WORK TO COMPLETE:
Output only the lines below from the one containing "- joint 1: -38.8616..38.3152" to the one containing "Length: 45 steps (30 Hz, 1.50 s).", exactly as written, both ends kept.

STORED DATA:
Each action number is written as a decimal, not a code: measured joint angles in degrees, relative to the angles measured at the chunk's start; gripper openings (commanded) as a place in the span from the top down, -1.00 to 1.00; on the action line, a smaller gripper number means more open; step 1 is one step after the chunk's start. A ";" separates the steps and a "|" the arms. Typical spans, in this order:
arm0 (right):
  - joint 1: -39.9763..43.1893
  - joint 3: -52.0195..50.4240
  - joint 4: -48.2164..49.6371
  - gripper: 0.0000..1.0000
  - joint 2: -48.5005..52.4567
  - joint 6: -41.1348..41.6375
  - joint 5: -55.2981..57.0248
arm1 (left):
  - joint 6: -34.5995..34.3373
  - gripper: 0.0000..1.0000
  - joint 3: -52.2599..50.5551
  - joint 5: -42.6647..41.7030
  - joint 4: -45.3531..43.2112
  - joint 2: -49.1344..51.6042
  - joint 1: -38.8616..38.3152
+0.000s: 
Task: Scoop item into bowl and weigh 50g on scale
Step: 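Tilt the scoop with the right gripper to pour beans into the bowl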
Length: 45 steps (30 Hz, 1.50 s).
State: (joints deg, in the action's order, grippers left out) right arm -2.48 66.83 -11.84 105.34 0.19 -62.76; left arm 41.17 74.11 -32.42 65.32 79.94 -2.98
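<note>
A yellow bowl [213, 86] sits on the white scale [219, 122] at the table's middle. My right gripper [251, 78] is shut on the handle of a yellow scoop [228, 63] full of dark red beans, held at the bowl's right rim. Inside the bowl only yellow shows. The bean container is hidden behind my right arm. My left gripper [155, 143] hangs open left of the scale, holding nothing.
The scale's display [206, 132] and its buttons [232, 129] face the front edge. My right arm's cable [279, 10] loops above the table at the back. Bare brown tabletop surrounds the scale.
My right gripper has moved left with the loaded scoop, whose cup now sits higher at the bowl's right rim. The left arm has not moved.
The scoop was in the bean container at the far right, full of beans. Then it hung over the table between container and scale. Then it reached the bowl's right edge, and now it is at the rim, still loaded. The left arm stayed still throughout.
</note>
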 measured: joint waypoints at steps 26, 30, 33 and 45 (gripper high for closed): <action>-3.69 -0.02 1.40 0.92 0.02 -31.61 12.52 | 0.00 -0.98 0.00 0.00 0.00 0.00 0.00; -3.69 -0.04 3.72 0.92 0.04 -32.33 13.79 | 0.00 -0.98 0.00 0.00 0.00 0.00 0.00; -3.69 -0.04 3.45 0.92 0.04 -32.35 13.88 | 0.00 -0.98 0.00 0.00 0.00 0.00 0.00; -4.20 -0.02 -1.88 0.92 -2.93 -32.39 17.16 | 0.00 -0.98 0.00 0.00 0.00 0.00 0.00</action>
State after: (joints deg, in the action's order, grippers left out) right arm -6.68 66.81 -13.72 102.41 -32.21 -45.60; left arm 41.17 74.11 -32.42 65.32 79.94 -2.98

YOUR SOLUTION:
  - joint 1: -38.8616..38.3152
+0.000s: 
Task: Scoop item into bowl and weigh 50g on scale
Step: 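Tilt the scoop with the right gripper to pour beans into the bowl
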Length: 45 steps (30 Hz, 1.50 s).

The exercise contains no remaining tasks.